Goal of the exercise: The output is the lines below from the one with "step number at" through the one with "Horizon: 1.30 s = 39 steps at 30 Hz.", both included, printed exactly and with no other line.
── Study material ──
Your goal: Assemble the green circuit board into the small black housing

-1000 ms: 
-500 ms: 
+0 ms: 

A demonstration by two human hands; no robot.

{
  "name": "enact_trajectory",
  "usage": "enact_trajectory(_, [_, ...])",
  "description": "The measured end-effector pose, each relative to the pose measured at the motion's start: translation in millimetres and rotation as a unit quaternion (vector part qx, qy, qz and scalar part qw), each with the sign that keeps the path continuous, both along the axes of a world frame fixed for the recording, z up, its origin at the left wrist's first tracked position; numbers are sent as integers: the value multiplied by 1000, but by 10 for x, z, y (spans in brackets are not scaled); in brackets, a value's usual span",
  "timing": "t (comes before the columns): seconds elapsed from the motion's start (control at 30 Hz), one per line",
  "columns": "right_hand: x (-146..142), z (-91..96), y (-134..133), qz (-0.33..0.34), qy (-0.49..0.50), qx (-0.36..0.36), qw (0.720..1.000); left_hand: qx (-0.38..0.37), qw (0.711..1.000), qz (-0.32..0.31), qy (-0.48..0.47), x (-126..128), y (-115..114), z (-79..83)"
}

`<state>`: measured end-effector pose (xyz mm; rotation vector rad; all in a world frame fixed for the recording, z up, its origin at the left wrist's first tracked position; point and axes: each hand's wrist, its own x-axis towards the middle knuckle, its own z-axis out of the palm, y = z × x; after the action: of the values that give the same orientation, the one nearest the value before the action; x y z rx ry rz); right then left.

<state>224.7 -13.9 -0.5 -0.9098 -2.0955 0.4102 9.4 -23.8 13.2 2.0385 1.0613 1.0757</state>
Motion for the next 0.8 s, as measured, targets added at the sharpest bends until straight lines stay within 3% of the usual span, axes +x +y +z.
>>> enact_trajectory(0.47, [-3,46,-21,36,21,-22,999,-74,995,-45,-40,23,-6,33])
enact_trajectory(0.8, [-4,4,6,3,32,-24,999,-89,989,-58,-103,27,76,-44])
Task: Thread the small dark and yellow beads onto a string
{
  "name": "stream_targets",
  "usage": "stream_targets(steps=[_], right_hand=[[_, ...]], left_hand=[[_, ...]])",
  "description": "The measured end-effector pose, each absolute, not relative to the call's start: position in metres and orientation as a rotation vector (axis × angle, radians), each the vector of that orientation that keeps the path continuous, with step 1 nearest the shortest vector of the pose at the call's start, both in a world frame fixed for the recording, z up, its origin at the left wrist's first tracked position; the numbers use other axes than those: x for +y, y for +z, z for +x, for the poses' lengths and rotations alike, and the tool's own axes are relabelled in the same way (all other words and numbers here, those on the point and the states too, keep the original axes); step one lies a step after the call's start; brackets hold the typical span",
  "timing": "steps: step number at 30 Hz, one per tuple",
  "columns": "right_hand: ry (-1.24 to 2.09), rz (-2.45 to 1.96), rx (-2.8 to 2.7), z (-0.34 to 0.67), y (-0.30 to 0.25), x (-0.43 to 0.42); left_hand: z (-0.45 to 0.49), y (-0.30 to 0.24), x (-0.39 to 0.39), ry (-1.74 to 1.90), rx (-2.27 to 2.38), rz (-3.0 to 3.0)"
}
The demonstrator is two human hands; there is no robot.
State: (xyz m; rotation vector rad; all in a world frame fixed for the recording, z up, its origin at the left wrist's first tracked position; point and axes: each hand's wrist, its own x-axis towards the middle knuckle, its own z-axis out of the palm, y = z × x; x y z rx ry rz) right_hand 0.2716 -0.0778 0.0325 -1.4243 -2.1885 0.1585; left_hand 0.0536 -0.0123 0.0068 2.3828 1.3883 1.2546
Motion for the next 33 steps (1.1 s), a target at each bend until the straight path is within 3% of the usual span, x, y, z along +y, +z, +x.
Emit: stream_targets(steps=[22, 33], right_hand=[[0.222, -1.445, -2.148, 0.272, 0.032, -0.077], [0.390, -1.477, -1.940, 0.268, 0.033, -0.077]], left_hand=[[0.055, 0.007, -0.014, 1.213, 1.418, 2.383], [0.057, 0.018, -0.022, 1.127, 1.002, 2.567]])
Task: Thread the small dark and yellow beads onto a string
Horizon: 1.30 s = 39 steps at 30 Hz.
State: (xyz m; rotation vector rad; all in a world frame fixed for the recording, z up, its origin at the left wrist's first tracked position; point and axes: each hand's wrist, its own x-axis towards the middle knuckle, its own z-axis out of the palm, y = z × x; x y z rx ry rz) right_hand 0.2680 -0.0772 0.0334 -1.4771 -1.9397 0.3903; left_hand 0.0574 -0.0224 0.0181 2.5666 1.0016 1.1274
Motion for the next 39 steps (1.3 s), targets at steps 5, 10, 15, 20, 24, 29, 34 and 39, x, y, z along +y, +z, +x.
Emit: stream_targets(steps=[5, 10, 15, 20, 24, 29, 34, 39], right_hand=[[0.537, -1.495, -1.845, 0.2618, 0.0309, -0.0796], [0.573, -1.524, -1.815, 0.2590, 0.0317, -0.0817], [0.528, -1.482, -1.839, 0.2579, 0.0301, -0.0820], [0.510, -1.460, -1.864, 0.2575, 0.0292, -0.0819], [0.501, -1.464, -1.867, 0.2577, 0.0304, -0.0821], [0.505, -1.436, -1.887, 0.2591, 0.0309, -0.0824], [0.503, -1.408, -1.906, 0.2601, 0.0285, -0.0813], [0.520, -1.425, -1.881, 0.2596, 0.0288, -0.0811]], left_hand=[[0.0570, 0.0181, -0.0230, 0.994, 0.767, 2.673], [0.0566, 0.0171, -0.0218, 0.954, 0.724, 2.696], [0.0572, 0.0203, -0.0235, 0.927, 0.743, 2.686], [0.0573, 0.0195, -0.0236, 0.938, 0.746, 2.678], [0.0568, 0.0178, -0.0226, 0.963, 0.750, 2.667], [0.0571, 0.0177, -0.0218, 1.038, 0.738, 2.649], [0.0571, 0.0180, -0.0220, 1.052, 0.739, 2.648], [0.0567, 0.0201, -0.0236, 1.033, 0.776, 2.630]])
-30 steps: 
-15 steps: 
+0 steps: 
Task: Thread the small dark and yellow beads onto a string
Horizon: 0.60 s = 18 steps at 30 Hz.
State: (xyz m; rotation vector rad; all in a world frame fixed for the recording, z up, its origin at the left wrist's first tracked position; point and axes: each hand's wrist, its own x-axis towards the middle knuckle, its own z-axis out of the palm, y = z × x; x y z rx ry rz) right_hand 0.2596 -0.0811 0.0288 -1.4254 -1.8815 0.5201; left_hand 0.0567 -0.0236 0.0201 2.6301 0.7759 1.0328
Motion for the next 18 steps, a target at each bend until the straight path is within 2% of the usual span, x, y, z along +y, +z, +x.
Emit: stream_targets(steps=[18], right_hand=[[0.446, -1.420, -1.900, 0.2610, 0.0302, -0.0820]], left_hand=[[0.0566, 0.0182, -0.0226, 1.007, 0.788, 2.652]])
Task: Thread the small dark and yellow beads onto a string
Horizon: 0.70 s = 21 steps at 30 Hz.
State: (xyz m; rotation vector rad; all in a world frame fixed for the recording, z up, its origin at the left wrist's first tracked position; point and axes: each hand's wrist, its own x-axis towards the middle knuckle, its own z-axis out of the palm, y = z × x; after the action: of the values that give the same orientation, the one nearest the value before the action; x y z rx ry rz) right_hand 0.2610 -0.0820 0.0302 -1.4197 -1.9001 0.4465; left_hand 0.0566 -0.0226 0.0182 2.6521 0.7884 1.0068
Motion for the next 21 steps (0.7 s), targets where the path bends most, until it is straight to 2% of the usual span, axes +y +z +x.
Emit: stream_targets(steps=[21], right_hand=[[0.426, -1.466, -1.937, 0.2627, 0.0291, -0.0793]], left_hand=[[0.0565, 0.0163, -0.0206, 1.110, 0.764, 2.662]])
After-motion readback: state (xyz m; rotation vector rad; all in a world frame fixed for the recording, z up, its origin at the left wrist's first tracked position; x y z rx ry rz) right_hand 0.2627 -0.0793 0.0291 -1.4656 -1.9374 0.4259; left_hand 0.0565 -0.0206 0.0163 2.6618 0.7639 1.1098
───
Response box:
  "timing": "steps: step number at 30 Hz, one per tuple",
  "columns": "right_hand: ry (-1.24 to 2.09), rz (-2.45 to 1.96), rx (-2.8 to 2.7), z (-0.34 to 0.67), y (-0.30 to 0.25), x (-0.43 to 0.42); left_hand: z (-0.45 to 0.49), y (-0.30 to 0.24), x (-0.39 to 0.39), ry (-1.74 to 1.90), rx (-2.27 to 2.38), rz (-3.0 to 3.0)"
}
The demonstrator is two human hands; there is no robot.
State: (xyz m; rotation vector rad; all in a world frame fixed for the recording, z up, its origin at the left wrist's first tracked position; point and axes: each hand's wrist, its own x-axis towards the middle knuckle, its own z-axis out of the palm, y = z × x; x y z rx ry rz) right_hand 0.2716 -0.0778 0.0325 -1.4243 -2.1885 0.1585; left_hand 0.0536 -0.0123 0.0068 2.3828 1.3883 1.2546
Motion for the next 33 steps (1.1 s), a target at each bend until the straight path is within 3% of the usual span, x, y, z along +y, +z, +x.
Emit: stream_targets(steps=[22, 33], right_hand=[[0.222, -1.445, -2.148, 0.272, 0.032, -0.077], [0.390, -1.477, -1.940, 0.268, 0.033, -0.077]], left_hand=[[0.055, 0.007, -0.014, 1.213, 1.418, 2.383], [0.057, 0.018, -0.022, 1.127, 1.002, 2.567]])
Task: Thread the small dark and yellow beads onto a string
Horizon: 1.30 s = 39 steps at 30 Hz.

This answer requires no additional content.